Original language
German
Country
European Union
Date of text
Status
Unknown
Type of court
International court
Sources
Court name
European Court of Justice
Seat of court
Luxembourg
Reference number
C-92/09, C-93/09
Justice(s)
Safja, M.
Skouris, V.
Tizzano, A.
Cunha Rodrigues, J.N.
Lenaerts, K.
Bonichot, J.C.
Schiemann, K.
Arabadjiev, A.
Kasel, J.J.
Juhász, E.
Toader, C.
Abstract
The website of the German Federal Office for Agriculture and Food (the Bundesanstalt) makes available to the public the names of beneficiaries of aid from the EAGF and the EAFRD, the place in which those beneficiaries are established or reside and the postcode of that place, in addition to the annual amounts received. Volker und Markus Schecke GbR, an agricultural firm (Case C-92/09), and Hartmut Eifert, a full-time farmer (Case C-93/09), applied, for the financial year 2008, to the competent local authorities for funds from the EAGF or the EAFRD. Their respective applications were approved by decisions of December 2008.
In their respective actions, Volker und Markus Schecke GbR and Hartmut Eifert ask the Verwaltungsgericht (Administrative Court) Wiesbaden (Germany) to require the Land of Hesse not to publish the data relating to them. As it takes the view that the European Union rules which impose on the Bundesanstalt the obligation to publish those data amount to an unjustified interference with the fundamental right to the protection of personal data, the national court has requested the Court of Justice to examine the validity of those rules.

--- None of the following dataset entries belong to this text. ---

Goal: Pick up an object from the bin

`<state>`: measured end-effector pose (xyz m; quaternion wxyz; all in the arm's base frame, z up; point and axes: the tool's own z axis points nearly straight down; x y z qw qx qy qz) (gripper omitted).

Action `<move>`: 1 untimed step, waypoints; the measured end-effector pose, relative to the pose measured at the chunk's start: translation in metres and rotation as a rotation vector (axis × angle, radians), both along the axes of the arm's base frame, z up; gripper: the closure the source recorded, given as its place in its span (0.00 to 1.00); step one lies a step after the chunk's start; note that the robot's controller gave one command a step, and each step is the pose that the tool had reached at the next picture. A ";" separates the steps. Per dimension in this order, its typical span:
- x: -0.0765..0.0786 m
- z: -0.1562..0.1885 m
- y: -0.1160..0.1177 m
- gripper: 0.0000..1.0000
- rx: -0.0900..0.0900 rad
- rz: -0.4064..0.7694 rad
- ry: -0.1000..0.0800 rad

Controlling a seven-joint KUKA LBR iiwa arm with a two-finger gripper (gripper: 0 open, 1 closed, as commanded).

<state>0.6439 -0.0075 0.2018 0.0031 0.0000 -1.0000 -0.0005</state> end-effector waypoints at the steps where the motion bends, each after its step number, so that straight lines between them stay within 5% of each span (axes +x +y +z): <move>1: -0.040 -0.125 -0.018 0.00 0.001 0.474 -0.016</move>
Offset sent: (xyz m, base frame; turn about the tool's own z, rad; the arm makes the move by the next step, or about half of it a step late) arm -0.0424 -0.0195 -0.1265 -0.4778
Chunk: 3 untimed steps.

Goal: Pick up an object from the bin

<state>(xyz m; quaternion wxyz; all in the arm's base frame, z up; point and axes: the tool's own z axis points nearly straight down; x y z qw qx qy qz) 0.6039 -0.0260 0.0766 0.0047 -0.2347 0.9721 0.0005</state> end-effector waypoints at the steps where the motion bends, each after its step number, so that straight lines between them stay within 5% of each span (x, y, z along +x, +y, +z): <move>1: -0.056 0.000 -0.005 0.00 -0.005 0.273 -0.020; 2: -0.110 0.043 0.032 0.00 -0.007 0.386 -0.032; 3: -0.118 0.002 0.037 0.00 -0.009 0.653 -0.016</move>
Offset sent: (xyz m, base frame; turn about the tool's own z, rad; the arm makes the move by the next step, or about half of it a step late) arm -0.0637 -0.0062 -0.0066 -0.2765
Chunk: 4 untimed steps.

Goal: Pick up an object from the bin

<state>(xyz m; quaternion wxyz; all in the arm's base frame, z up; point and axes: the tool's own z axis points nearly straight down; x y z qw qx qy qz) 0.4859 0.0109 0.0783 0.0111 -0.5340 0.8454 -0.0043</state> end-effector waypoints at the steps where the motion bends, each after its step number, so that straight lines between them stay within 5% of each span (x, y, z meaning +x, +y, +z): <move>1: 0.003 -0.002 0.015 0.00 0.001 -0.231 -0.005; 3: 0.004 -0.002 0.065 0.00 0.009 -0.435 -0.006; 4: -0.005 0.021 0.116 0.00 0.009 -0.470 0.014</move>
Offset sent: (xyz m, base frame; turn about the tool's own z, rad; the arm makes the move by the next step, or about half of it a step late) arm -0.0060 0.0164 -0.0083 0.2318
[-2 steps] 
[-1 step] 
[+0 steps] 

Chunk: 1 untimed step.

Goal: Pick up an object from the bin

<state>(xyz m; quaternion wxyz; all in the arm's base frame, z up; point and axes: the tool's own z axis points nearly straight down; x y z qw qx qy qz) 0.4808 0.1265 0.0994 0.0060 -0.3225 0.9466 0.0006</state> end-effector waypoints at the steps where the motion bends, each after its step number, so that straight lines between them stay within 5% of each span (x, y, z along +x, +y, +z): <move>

The Court notes that the right to respect for private life with regard to the processing of personal data, which is recognised by the Charter of Fundamental Rights of the European Union, concerns any information relating to an identified or identifiable individual and, second, that the limitations which may lawfully be imposed on the right to the protection of personal data correspond to those which are tolerated under the European Convention for the Protection of Human Rights and Fundamental Freedoms.
Publication on a website of data naming the beneficiaries of EAGF and EAFRD aid and indicating the precise amounts received by them constitutes, by reason of the fact that those data become available to third parties, an interference with the right of those beneficiaries to respect for their private life and to the protection of their personal data. In order to be justified, such interference must be provided for by law, must respect the essence of those rights and, subject to compliance with the principle of proportionality, must be necessary and genuinely meet objectives of general interest recognised by the European Union or the need to protect the rights and freedoms of others. Moreover, derogations and limitations in relation to the protection of personal data may apply only in so far as they are strictly necessary.
The Court accordingly concludes that, by imposing an obligation to publish personal data relating to each natural person who was a beneficiary of aid under the EAGF and the EAFRD without drawing a distinction based on relevant criteria such as the periods during which those persons received such aid, the frequency of such aid or the nature and amount thereof, the Council and the Commission exceeded the limits imposed by compliance with the principle of proportionality. To that extent, it is thus necessary to declare invalid certain provisions of Regulation No 1290/2005 and to declare Regulation No 259/2008 invalid in its entirety. In view of the large number of publications which have taken place in the Member States on the basis of rules which were regarded as being valid, the Court accepts that the invalidity of those provisions which has thus been established cannot allow any action to be brought to challenge the effects of the publication of the lists of beneficiaries of EAGF and EAFRD aid carried out by the national authorities during the period prior to the date on which the judgment in the present cases is delivered.